Types of boards of directors

To prevent the concentration of power and information in one or a few individuals, boards are advised to have a balance of executive and non-executive directors, some of whom are independent (see definition). Experts differ over the number of independent directors a board should have, but it is generally accepted that one-third to one-half of a board’s directors should be independent.

Journalists covering boards need to understand the definitions used to describe directors and the boards themselves.

An executive director is also an executive of the company, such as a CEO or CFO. A non-executive director is not part of management and is valued for external perspectives and unique expertise.
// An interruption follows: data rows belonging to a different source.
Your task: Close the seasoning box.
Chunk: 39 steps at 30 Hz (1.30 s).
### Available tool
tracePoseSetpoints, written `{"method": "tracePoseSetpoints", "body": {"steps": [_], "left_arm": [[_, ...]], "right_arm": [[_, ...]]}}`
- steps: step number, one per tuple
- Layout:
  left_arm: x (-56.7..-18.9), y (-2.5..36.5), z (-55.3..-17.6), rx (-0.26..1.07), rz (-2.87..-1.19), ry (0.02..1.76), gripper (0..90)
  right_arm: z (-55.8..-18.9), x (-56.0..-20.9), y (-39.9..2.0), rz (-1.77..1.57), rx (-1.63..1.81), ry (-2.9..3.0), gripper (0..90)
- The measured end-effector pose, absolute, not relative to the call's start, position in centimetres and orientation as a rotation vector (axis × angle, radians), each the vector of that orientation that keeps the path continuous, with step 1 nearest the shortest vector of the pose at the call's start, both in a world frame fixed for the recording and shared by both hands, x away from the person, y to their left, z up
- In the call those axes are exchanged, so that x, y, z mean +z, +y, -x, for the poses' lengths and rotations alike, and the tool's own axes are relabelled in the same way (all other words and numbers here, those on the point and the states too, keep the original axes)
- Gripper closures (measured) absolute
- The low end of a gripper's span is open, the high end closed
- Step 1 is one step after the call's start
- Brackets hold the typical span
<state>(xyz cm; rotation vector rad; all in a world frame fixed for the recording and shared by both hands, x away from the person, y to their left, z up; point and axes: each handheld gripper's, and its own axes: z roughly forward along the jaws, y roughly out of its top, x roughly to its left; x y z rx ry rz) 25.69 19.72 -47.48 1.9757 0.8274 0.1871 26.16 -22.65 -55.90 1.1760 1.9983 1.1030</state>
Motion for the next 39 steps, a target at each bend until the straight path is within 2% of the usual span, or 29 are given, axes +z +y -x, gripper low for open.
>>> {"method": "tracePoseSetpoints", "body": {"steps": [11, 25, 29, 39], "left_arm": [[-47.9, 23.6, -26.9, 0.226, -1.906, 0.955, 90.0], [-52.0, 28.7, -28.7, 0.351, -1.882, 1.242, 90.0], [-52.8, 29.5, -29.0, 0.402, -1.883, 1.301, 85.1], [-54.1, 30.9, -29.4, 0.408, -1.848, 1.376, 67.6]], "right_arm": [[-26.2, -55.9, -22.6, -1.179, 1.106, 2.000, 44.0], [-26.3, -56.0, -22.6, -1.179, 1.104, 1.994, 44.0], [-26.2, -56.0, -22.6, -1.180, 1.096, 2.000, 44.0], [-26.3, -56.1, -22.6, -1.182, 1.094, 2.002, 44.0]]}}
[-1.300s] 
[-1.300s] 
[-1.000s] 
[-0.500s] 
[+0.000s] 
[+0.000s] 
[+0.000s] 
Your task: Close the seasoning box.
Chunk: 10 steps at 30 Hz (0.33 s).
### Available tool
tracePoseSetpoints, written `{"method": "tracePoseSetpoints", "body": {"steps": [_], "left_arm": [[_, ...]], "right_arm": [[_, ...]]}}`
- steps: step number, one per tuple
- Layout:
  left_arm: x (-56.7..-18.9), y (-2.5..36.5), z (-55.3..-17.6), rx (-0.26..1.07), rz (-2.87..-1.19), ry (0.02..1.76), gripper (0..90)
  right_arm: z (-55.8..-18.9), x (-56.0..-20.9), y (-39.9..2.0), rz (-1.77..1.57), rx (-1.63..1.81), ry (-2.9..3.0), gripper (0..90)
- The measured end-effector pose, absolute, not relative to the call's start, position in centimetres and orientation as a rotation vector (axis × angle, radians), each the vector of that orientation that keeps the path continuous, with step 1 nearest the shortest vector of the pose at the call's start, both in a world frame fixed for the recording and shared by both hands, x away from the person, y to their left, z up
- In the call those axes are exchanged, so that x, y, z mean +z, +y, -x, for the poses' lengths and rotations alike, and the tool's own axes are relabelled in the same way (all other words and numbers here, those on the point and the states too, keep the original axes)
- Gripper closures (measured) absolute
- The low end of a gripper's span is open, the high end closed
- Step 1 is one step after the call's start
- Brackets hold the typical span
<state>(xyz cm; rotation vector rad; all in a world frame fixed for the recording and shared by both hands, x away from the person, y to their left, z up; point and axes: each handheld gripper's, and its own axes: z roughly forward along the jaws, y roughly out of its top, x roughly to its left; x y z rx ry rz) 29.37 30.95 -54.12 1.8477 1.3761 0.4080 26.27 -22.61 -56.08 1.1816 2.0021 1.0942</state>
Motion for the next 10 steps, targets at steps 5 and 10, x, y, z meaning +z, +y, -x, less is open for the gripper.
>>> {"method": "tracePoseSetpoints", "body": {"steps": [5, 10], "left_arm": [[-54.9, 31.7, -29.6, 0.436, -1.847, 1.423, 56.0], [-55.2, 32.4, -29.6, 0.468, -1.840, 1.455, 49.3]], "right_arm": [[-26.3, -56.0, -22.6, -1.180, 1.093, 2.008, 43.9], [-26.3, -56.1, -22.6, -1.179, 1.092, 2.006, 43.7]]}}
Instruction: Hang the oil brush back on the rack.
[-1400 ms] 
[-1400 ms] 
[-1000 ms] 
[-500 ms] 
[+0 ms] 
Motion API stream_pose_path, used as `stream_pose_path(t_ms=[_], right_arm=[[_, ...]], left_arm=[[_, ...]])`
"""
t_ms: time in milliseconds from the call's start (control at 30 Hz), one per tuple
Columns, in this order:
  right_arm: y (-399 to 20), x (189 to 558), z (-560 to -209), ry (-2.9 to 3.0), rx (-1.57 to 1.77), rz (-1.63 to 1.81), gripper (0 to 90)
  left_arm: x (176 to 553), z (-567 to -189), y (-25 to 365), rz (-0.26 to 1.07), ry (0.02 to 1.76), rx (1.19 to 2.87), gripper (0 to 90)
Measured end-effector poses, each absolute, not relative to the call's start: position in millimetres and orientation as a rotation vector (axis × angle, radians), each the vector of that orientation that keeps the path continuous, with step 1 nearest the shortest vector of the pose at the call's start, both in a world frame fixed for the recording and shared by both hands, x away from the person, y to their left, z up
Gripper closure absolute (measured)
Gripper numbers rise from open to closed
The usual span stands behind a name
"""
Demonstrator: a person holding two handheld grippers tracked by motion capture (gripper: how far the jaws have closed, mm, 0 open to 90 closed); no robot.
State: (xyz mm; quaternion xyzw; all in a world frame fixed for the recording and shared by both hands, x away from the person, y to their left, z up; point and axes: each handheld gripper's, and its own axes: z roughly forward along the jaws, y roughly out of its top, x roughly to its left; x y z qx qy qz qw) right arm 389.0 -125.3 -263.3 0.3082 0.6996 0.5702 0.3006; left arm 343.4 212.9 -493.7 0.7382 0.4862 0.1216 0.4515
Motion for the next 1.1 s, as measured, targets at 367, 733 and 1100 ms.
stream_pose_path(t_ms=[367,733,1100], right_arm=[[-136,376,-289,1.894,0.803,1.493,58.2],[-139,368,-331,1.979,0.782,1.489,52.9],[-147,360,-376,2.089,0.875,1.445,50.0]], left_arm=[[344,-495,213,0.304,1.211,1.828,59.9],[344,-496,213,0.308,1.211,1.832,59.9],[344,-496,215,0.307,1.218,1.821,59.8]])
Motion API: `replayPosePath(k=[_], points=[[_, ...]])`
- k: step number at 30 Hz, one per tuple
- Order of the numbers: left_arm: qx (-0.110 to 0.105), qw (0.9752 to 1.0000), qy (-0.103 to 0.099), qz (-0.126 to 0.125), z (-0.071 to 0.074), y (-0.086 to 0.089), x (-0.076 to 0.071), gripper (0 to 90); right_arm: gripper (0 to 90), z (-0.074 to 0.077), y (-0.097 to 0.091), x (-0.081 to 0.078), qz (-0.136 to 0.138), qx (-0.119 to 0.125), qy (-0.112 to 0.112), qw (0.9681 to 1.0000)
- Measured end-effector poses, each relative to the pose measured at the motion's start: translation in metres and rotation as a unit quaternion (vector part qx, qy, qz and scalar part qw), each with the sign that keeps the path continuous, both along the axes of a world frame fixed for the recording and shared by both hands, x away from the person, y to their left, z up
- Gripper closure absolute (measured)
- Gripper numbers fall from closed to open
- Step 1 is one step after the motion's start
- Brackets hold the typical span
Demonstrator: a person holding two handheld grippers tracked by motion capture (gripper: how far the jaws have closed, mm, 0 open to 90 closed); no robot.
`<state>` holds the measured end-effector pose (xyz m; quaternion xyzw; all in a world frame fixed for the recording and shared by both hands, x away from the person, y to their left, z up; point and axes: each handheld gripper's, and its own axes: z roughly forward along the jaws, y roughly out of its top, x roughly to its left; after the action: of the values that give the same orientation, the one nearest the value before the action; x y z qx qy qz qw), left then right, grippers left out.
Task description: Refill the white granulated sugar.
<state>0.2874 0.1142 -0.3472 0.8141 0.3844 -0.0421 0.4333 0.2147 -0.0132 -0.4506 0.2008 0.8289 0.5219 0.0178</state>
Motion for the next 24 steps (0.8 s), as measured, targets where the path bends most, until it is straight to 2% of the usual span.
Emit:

“Non-executive” directors should meet in private regularly, without the presence of “executive” directors, according to governance experts.

The independent director

Definitions of what “independent” means vary, but usually require the person to be free of financial, family and employment ties, or any other meaningful relation with the company, its directors and employees. Other criteria include:

  • Not a recent employee

  • No recent material business relationship with the company

  • No recent or current compensation from the company, other than director’s fee, share options, performance-related pay or pension

  • No close family ties with any of the company’s advisers, directors or senior employees

  • No cross-directorships or significant links with other directors through involvement in other companies or bodies

  • Not a significant shareholder

  • Not a long-term member

Source: “Corporate Governance Board Leadership Training Resources,” Global Corporate Governance Forum, International Finance Corporation, World Bank Group.

In many countries, boards must have a specific propor-tion of independent directors. Boards of directors can be either one-tier or two-tier.

  • A one-tier, or unitary, board delegates day-to-day business to the CEO, management team, or executive committee, and is composed of both executive and non-executive members. This structure is most often found in countries with a common law tradition, such as the United States, the United Kingdom and Commonwealth countries.

  • A two-tier, or dual, board divides supervisory and management duties into two separate bodies. The supervisory board oversees the management board, which handles day-to-day operations. This structure is common in countries with civil law traditions, primarily in Germany, but also in some companies in France and in many Eastern European countries.

Tip for journalists: In a two-tier system, do tensions exist between the two boards? These conflicts may lead to news stories exploring a company’s ability to perform well.